(1867) Thaddeus Stevens, Address to Colored Delegation”

Thaddeus Stevens, 1860-1875
Courtesy Library of Congress (LC-BH83-613)

Thaddeus Stevens was one of the most influential congressmen in the U.S. House of Representatives in the late 1860s.   Considered a leader of the Radical Republicans, he was an early advocate of full civil rights for African Americans.  In 1867 he gave a brief address to a group of blacks visiting Washington, D.C., urging them to embrace the responsibilities of citizenship.  He also calls upon them to support the Republican Party.  The speech appears below.

Fellow Citizens-

I rejoice that the day has arrived when I can call you Fellow Citizens! I feel grateful for the honor you have done me in the sentiments you have expressed; more especially as you represent so numerous and respectable a body of people-I wish I could deem myself fully worthy to accept all you have said as well deserved.

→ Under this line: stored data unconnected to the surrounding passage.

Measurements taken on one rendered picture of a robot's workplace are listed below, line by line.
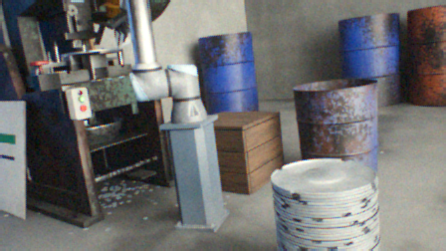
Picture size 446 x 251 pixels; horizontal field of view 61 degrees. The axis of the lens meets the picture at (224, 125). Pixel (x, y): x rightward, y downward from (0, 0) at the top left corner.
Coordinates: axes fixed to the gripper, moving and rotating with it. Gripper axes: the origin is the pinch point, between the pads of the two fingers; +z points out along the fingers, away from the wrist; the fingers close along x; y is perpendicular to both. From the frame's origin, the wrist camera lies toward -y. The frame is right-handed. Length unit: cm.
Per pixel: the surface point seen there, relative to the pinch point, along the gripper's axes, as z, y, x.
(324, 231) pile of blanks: -2, -47, -136
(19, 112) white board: 40, -38, 24
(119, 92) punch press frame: 19.8, -5.1, -10.7
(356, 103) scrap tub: -9, 45, -112
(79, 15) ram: -11.1, -11.9, 17.8
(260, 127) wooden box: 19, 32, -75
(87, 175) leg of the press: 49, -35, -30
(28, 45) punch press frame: 11.1, -25.2, 39.5
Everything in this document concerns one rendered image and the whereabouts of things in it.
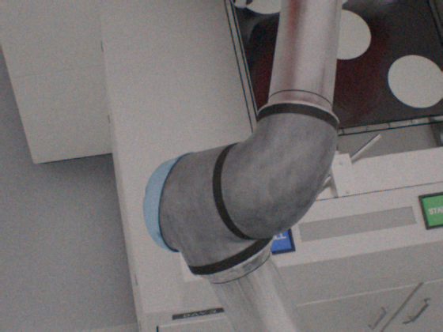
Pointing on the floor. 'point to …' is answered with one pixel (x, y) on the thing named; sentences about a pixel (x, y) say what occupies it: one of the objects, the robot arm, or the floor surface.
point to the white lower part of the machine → (57, 77)
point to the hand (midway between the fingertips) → (235, 3)
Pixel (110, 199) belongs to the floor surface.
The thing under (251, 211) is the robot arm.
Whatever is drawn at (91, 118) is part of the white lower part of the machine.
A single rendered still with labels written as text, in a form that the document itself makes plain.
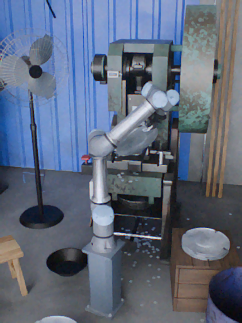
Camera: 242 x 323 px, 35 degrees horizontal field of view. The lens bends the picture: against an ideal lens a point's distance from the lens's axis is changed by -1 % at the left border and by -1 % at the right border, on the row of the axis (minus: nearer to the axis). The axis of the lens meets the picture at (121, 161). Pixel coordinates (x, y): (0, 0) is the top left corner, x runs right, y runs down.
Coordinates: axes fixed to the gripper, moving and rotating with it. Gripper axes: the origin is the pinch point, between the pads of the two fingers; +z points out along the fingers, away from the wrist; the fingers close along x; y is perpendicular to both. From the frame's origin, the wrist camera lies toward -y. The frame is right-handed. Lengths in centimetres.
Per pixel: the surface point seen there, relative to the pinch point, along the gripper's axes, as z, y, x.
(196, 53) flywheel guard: -45, -19, -17
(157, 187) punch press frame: 35.9, -17.2, 29.4
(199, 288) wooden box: 23, 2, 98
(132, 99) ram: 14.9, -15.5, -28.4
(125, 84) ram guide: 7.9, -10.2, -36.6
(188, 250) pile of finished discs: 18, -1, 75
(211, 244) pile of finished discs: 13, -14, 78
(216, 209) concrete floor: 89, -111, 58
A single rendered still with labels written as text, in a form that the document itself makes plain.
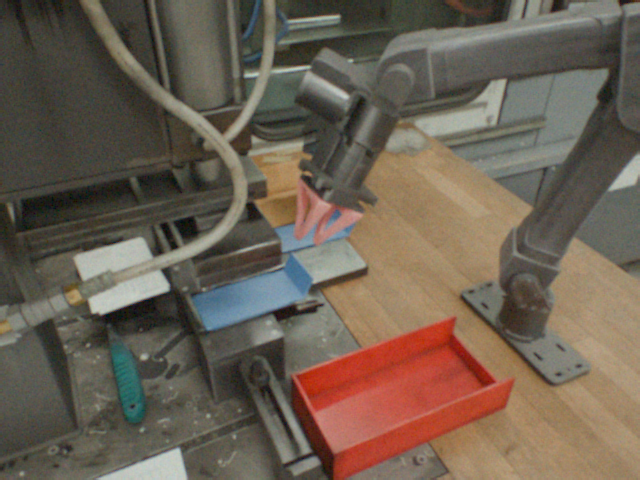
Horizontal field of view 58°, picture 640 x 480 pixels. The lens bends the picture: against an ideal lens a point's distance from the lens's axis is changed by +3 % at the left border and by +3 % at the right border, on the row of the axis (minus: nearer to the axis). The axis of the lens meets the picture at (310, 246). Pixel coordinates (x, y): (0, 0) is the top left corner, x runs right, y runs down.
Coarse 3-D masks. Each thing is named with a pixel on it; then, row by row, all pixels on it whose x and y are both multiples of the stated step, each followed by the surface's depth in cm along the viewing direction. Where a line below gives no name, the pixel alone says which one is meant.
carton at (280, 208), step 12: (312, 156) 112; (264, 168) 109; (276, 168) 110; (288, 168) 111; (276, 180) 111; (288, 180) 113; (276, 192) 113; (288, 192) 113; (264, 204) 99; (276, 204) 100; (288, 204) 101; (276, 216) 102; (288, 216) 103
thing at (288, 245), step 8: (336, 216) 102; (328, 224) 101; (352, 224) 98; (280, 232) 99; (288, 232) 99; (312, 232) 99; (344, 232) 99; (288, 240) 97; (296, 240) 97; (304, 240) 97; (312, 240) 97; (328, 240) 98; (288, 248) 96; (296, 248) 96
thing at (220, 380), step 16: (176, 288) 81; (256, 352) 71; (272, 352) 72; (208, 368) 70; (224, 368) 70; (272, 368) 74; (208, 384) 74; (224, 384) 72; (240, 384) 73; (224, 400) 73
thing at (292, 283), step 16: (288, 272) 80; (304, 272) 76; (224, 288) 78; (240, 288) 78; (256, 288) 77; (272, 288) 77; (288, 288) 77; (304, 288) 76; (208, 304) 75; (224, 304) 75; (240, 304) 75; (256, 304) 75; (272, 304) 74; (208, 320) 72; (224, 320) 72
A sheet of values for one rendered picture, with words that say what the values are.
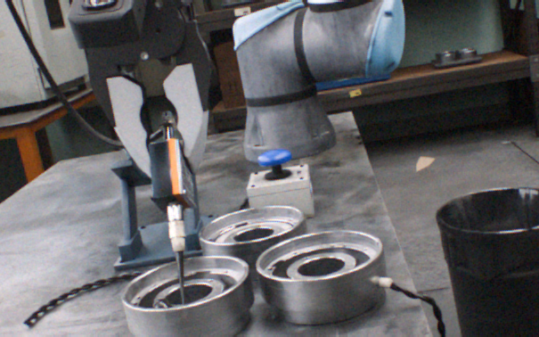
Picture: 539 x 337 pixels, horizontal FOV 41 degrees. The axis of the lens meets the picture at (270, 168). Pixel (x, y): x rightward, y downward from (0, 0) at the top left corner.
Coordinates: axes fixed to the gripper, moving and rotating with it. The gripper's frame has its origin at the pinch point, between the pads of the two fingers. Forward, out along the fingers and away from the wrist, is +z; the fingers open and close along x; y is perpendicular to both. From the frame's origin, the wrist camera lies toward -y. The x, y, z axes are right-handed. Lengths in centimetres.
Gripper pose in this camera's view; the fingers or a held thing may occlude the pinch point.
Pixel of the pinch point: (170, 163)
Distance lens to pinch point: 59.7
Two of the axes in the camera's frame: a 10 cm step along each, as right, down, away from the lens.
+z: 1.8, 9.5, 2.4
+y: 0.3, -2.5, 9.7
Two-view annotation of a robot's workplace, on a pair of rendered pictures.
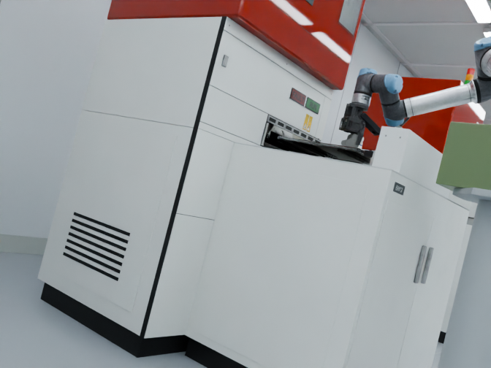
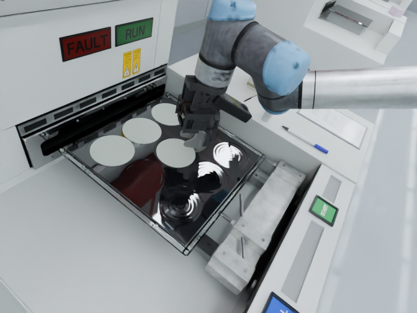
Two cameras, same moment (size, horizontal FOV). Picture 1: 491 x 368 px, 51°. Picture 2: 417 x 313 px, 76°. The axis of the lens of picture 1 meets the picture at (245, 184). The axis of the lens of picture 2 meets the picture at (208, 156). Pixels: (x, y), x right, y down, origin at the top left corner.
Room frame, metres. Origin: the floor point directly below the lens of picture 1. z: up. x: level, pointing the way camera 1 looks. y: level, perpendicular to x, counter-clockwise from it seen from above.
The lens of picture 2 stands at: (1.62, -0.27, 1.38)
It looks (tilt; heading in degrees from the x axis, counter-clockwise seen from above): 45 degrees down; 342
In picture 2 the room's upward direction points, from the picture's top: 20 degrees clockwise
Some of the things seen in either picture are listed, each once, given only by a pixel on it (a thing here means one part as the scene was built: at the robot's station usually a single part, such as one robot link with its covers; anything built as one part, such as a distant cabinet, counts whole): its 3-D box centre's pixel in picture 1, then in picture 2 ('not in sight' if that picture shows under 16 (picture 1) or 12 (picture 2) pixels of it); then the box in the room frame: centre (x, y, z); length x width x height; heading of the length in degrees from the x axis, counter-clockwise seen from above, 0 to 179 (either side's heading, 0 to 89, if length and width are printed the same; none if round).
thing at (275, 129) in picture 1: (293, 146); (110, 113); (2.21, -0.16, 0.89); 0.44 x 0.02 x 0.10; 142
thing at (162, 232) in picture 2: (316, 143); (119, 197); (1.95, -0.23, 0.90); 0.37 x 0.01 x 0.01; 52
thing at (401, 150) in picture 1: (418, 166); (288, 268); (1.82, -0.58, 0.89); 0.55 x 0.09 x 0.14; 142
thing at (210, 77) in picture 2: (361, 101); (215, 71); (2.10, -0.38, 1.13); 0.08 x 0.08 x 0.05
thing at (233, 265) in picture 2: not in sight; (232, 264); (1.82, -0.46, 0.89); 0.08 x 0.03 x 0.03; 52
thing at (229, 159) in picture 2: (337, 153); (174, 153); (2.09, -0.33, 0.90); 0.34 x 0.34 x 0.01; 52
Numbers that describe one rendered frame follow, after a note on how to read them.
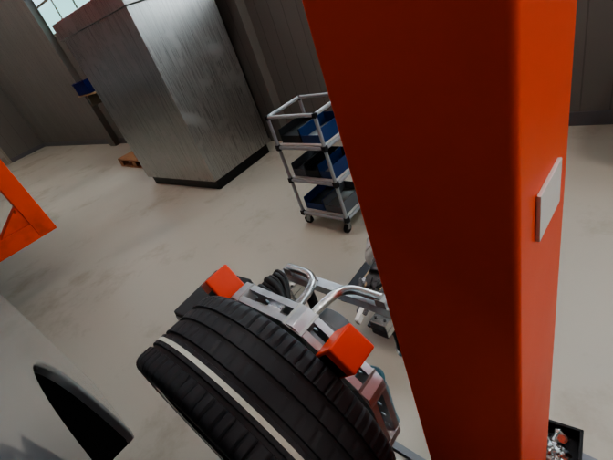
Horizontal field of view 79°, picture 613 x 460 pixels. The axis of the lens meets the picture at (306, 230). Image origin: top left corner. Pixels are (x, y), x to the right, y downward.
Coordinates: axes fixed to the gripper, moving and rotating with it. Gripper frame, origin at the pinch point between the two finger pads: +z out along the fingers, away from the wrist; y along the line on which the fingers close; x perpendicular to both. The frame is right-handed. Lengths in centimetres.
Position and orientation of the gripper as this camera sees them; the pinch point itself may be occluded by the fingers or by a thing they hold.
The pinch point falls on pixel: (360, 313)
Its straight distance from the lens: 139.3
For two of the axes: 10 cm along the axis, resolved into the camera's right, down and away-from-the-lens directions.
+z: -4.5, 8.0, -4.0
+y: 7.7, 1.2, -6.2
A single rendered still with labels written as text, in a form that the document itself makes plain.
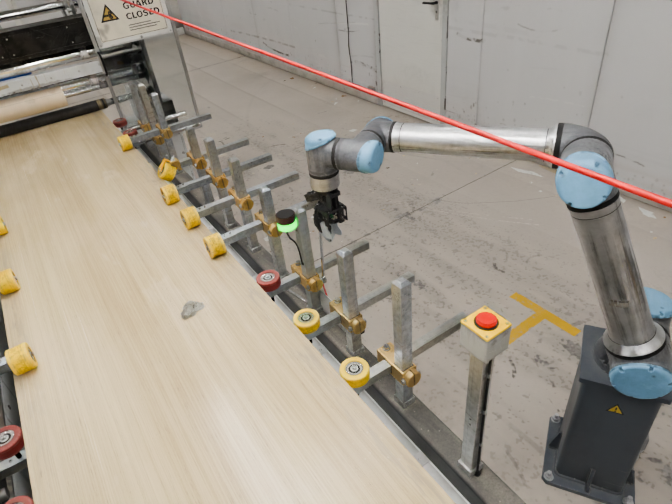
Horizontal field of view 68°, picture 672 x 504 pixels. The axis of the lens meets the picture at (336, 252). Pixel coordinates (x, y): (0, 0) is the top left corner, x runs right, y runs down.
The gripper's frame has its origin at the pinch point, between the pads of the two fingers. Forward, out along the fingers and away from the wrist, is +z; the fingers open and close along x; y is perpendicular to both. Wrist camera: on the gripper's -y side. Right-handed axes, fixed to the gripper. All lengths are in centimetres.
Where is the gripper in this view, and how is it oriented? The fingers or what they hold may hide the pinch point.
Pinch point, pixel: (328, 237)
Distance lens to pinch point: 164.4
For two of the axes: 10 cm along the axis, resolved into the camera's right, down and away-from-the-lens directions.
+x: 8.2, -4.0, 4.0
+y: 5.6, 4.5, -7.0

Your responsibilities are now very great. You have become the joint rulers of a mighty nation nearly free; and which only wants the right of universal suffrage to make it wholly and perpetually free. With your aid it is to be hoped that that will be soon acquired.

This nation owes you much remuneration for the wrong, which for years they have inflicted on you. For ages we have practiced on your race the most [despotic?] conduct that ever one civilized nation practiced on their fellow men. We called ourselves christian and repudiated every precept of the Christian Creed- You must prepare yourselves for forgiving these great evils by preparing to govern well this republic. I rejoice to perceive the progress you are making in religion and Literature- You can prepare yourselves for your new situation only in the church and the School-house- Your true policy is to demean yourselves in your intercourse with your fellow citizens with neither arrogance nor meanness; but to feel that you are men and their equals.

While I would urge upon you assiduous attention to common education, I would by no means discourage your intermingling in the political affairs in questions of the day- You are to aid in ruling the country- It is your duty to do it intelligently. Your sacred calling renders this the more imperative.

There always have been-and always will be-two great political parties in the republic, differing on many questions of policy. You should be well informed on all of them.

One of those parties always has been and always will be in favor of despotic [institutions] whether they live in the North or the South. If they should gain the ascendancy they would reestablish Slavery or some kindred institution. The other party have become ardent friends of liberty, and so will always remain the friends of universal freedom- You can hardly doubt which to choose.